J’ai toujours apprécié la couleur, la forme, la ligne et le dessin pur pour éloigner l’approximation picturale.
Un monde difficile à conquérir pour s’affirmer en tant qu’artiste.
La peinture ne doit-elle pas dire la sensation pour être ?
Au XVIIIème siècle, Giovanni Rizzetti objectait les séparations psychologiques, séparant les sensations chromatiques en couleurs naturelles apparentes et imaginaires -1721-.
Goethe s’en est inspiré avec ses couleurs chimiques, physiques et psychologiques (spirituelles chez Kandinsky). Dans la théorie des couleurs en 1810, il retenait le schéma des couleurs fondamentales, bleu jaune et pourpre, trouvant la tension vers un perfectionnement spirituel, le pourpre, la couleur archaïque et mystique, générant le vert produit inférieur et mélange naturel.
Certains peintres interprétaient le voyage en Italie comme une mission vers “l’état des couleurs” grâce à la tension du rouge italique.
Les couleurs germaniques, elles, étaient le jaune, le bleu et le vert.
Le choix des couleurs n’est pas anodin, il véhicule des symboles et se rattache à des sentiments, à des moments de vie.
Lorsque l’on expose, on s’expose aussi, et les peintures deviennent le miroir de l’âme et du quotidien aussi, l’intensité d’un caractère qui se montre.
Le blanc symbolise le silence, la paix, le secret et la pureté, une quête vers un infini.
Les gris, la neutralité, je pense une fausse neutralité car ils sont toujours des camaïeux.
Le noir, le mystère et l’inconnu, un froid métallique, la distinction aussi.
Le rouge, l’excitation, l’amour en démesure, le besoin de montrer, le rouge bordeaux rassure.
Le vert clair, la renaissance, la candeur, la fragilité.
Le vert foncé, le classicisme, la force, le désir de puissance, pourtant dans ces infinies gammes de verts qui s’établissent dans une peinture, le besoin de changement, le vide à communiquer.
Le jaune, le besoin de partager, la fougue, c’est une des couleurs difficiles à mettre en situation car elle est très démonstrative, presque insondable.
L’orange, qui oscille toujours entre le jaune, le rouge et le gris, porte leur expression. L’orange est une couleur qui boit la lumière et la fait disparaître. Gauguin s’en servait et s’en méfiera toujours. Elle est pourtant le sentiment exacerbé, elle met en évidence le sentiment, que l’on voudrait, caché.

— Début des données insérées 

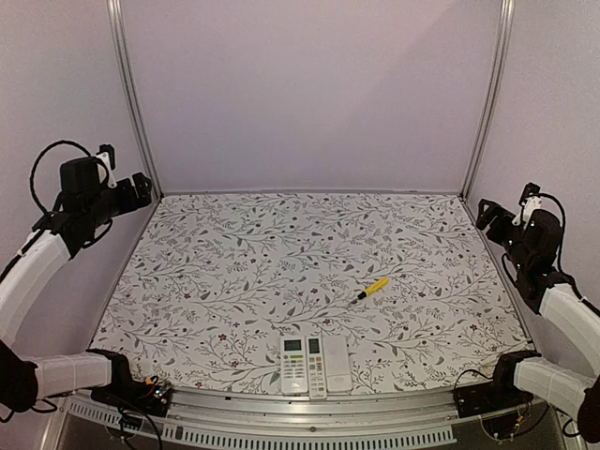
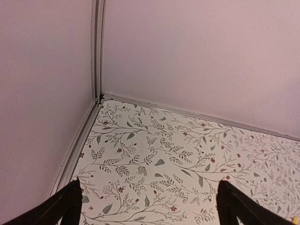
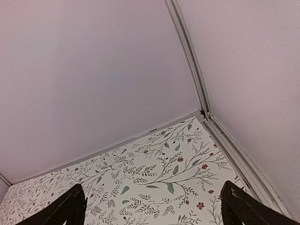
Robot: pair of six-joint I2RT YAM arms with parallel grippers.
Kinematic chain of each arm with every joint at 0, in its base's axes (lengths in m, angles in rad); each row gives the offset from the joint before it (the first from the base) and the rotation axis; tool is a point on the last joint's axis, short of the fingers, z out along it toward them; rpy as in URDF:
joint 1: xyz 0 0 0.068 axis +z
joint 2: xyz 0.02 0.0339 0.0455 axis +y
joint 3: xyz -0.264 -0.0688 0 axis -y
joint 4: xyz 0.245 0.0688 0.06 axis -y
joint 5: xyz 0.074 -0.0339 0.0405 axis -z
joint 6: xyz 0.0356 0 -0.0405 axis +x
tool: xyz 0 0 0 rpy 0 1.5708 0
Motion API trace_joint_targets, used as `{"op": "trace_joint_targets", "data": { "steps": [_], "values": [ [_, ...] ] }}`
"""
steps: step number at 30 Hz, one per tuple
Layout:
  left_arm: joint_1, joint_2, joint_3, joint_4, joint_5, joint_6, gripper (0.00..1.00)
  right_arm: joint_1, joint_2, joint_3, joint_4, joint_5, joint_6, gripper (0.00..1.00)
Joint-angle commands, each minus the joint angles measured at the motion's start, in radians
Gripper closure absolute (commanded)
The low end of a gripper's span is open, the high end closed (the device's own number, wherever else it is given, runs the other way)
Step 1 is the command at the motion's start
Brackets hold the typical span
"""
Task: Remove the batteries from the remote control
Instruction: Pick up the remote control from the center of the board.
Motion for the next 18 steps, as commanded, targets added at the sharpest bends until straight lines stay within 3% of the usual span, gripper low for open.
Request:
{"op": "trace_joint_targets", "data": {
  "steps": [1, 9, 14, 18],
  "values": [
    [0.005, -0.036, -0.029, 0.012, 0.022, 0.033, 0.00, -0.002, -0.016, 0.011, -0.051, -0.039, 0.025, 0.01],
    [0.005, -0.003, -0.017, -0.009, 0.022, 0.037, 0.00, -0.002, -0.014, 0.022, -0.065, -0.101, 0.021, 0.01],
    [-0.018, 0.087, 0.149, -0.116, 0.205, 0.026, 0.00, -0.001, 0.000, 0.078, -0.132, -0.220, 0.015, 0.01],
    [-0.083, 0.096, 0.207, -0.077, 0.240, 0.014, 0.00, 0.074, 0.067, 0.155, -0.252, -0.252, 0.032, 0.02]
  ]
}}
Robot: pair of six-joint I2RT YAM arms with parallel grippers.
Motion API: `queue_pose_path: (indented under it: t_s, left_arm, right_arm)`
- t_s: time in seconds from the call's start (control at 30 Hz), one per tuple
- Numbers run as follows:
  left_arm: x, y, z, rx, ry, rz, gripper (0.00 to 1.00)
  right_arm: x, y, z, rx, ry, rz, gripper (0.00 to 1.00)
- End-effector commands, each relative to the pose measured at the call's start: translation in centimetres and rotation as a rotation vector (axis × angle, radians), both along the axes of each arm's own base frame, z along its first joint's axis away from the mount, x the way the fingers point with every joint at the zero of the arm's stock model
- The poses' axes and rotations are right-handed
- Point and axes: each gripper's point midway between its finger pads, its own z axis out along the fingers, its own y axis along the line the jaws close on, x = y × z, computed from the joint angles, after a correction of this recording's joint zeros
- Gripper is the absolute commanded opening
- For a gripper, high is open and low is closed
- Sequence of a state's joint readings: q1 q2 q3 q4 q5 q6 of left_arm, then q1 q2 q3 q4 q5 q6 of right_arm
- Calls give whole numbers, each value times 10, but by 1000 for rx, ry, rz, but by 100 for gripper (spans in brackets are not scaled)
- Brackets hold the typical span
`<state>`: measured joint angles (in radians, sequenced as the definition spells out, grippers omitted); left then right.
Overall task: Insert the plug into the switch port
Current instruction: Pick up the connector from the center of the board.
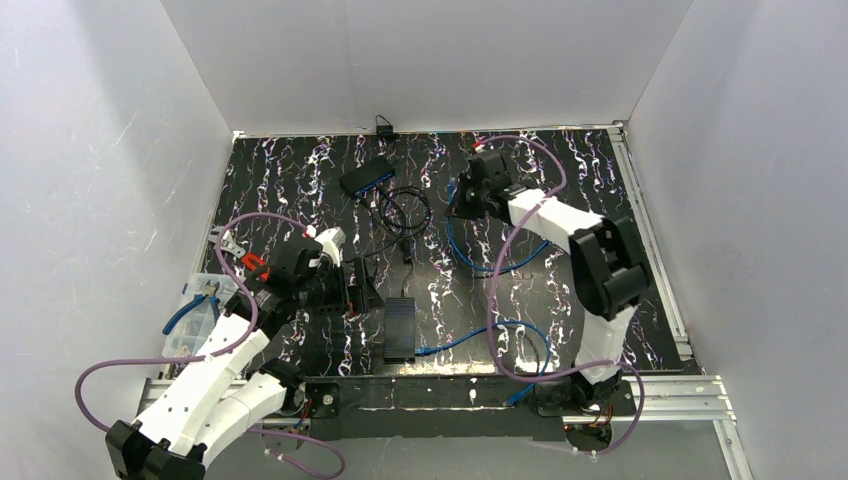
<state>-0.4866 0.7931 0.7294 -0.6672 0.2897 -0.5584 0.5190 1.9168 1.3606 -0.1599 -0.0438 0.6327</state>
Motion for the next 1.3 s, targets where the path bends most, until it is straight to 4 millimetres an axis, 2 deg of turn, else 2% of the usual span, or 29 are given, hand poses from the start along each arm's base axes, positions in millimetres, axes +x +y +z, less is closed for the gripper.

Le bleu clair symbolise la fraîcheur, la jeunesse de sentiment, un ciel qui bouge.
Le bleu foncé, le sérieux et la rigueur, le besoin de sécurité, l’ombre colorée stable.

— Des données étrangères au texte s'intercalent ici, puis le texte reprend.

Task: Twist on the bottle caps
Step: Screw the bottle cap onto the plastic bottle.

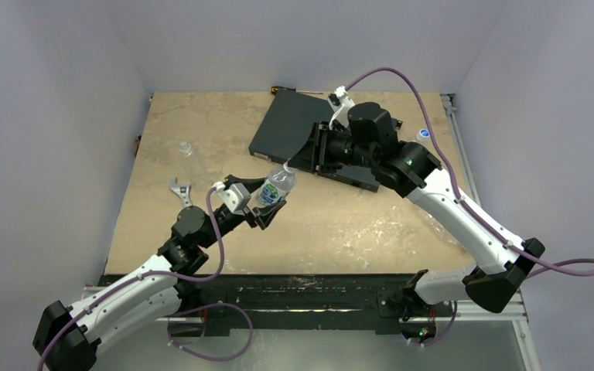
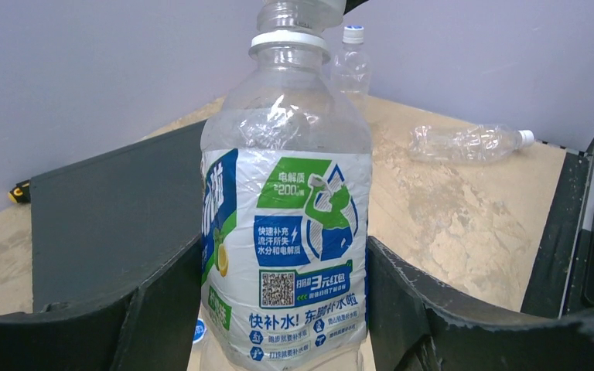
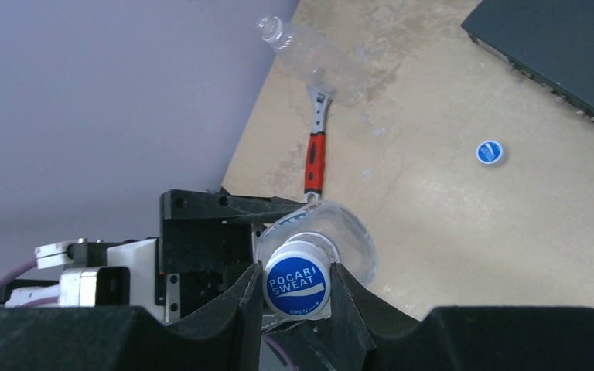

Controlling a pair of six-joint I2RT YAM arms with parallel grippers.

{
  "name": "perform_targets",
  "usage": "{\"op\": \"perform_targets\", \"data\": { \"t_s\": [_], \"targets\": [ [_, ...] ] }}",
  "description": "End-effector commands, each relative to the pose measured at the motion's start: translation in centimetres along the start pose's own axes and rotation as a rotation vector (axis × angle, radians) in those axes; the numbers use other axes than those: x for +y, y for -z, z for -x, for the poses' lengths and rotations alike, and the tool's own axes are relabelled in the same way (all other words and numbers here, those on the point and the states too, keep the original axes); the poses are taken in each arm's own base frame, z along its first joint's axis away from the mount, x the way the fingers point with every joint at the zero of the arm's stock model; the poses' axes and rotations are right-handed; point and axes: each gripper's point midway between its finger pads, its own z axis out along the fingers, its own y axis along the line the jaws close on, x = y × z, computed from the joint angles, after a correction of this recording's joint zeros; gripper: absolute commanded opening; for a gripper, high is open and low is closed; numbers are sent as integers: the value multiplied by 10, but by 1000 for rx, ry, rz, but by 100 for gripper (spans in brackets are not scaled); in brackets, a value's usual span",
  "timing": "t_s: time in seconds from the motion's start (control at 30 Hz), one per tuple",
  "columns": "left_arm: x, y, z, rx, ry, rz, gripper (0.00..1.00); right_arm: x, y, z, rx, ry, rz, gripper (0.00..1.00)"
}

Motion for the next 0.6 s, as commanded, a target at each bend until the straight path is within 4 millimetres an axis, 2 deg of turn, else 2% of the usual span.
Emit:
{"op": "perform_targets", "data": {
  "t_s": [0.0, 0.27, 0.57],
  "targets": [
    [-4, 1, 104, -362, -44, -23, 0, 24, 4, -55, 282, -52, 93, 0],
    [-9, 0, 98, -314, -77, -54, 0, 4, 1, -55, 297, -47, -35, 0],
    [-18, -4, 91, -265, -121, -112, 0, -4, -3, -43, 258, -32, -106, 0]
  ]
}}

Le violet, la couleur de l’âme, la profondeur mystique, l’élan intérieur, la gravité.
Le brun, l’esprit terrien, le bon sens, la sobriété, la robustesse.
Toutes ces références étudiées m’ont aidé évidemment dans le temps à comprendre mon travail. Au début une rencontre avec des couleurs qui m’a conduit à atteindre la couleur pure, avec pour issue cette arrivée vers les « Whites ». L’idée du monochrome, me semblait porter en elle l’absolue conquête des couleurs toutes réunies en une, comme l’Arc-en-ciel Newtonien donnant le blanc, résultant de la combinaison de toutes les couleurs du spectre solaire, de toutes les radiations monochromatiques provenant de la décomposition de la lumière.

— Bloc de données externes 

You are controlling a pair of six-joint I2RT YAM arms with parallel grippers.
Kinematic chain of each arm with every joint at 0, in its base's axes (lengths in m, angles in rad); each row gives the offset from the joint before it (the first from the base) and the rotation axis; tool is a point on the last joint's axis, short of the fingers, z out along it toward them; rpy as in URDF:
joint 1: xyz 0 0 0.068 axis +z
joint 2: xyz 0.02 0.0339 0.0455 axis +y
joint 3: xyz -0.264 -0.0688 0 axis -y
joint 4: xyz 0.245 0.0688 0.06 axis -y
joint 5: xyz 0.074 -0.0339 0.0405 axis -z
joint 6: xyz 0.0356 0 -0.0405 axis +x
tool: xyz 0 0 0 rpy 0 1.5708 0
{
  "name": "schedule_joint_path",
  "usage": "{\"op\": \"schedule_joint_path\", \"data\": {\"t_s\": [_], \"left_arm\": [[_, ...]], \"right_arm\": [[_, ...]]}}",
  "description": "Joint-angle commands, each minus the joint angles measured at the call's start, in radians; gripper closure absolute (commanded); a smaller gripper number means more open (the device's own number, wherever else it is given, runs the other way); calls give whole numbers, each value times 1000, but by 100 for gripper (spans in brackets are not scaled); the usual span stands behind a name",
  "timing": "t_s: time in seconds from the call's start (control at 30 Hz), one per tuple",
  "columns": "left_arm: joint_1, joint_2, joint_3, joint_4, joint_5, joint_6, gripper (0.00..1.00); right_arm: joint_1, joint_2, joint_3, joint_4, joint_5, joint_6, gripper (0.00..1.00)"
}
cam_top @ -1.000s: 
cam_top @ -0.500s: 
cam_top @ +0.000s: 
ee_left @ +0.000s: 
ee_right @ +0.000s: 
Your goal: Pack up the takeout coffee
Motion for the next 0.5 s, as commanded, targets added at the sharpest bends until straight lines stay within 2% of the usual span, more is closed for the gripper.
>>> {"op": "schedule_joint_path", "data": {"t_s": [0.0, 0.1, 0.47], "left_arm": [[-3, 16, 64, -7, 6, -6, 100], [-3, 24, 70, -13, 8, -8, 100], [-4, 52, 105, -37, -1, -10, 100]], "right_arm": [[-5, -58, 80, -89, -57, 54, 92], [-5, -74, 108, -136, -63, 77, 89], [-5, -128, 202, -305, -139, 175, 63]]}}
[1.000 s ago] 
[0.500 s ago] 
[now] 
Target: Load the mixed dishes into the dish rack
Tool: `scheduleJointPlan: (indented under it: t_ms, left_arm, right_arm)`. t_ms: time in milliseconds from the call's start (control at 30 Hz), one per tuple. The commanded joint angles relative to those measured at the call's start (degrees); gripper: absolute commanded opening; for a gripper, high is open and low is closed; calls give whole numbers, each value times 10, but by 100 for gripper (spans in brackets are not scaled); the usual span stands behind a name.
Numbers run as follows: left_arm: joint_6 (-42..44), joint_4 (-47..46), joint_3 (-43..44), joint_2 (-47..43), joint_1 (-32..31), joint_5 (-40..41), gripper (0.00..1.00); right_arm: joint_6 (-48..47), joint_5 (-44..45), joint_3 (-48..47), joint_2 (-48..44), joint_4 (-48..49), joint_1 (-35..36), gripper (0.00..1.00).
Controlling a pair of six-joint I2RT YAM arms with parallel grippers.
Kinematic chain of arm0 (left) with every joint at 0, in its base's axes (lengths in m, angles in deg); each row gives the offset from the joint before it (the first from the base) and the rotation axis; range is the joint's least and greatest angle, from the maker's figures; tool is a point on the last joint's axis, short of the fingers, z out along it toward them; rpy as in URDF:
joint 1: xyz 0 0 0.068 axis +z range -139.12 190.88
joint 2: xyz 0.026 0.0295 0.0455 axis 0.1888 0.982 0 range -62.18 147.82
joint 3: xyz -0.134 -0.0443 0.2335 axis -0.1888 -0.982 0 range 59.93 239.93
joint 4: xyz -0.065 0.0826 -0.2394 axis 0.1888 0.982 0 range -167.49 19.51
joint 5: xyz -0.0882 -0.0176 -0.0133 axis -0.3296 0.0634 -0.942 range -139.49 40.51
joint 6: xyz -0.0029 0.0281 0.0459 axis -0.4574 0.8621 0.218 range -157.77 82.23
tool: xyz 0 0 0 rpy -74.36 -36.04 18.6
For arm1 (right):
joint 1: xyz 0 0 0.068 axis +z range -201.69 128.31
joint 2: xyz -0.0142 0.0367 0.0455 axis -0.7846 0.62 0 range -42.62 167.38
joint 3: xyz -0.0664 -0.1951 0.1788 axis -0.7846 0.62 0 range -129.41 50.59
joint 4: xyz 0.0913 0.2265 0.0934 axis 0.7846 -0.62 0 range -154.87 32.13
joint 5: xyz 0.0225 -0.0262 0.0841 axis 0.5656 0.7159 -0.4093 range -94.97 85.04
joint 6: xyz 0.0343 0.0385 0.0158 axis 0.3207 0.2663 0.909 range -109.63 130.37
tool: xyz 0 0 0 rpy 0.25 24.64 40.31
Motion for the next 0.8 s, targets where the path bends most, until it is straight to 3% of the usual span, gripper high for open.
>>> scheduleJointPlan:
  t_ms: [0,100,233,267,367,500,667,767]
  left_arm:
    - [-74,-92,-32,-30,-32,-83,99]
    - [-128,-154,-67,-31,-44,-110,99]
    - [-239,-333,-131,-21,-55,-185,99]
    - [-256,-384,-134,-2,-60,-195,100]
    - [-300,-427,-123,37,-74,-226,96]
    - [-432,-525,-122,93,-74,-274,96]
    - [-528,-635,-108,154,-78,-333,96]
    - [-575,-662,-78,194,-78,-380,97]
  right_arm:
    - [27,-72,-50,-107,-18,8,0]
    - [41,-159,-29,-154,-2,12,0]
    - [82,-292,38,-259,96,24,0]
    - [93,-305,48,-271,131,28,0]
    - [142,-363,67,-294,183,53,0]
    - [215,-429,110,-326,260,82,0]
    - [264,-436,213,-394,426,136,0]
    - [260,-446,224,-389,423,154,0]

Robert Wilson a dit: « Il n’existe que deux sortes de lignes, les lignes droites et les lignes courbes. Il faut se décider, est-ce que je veux que cette ligne soit droite ou courbe ? Ce sont les uniques choix possibles. Le temps est un espace. L’architecture de tout n’est que cela : le temps et l’espace. Pour moi le temps est une ligne verticale, elle traverse le centre de la terre et va jusqu’au ciel, l’espace est une ligne horizontale. Ce croisement entre le temps et l’espace, c’est ainsi que l’on construit l’art. C’est la tension entre la verticale et l’horizontale qui fait la différence. »
En parallèle à mes « White » est née cette série des « In Spirit » qui se composent du dessin donnant les éléments visuels, les signes colorés et de sa complémentaire, le dessin du blanc tout autour. Le blanc n’est dans ces compositions pas un fond mais définit au contraire cette association White-Color, affirmant la perspective linéaire qui régit le trait et la perspective sensible donnée par la couleur qui est toujours à constituer, à camper.
Ma démarche faite pas à pas en partant de mon ressenti, poursuivant la forme que j’ajuste à la couleur, intime association pour négliger tout ce qui n’est pas l’ensemble.
Cette démarche est personnelle, elle représente ma manière d’accéder à l’image, de la travailler, elle n’est sûrement pas universelle, mais elle peut se partager, s’exposer.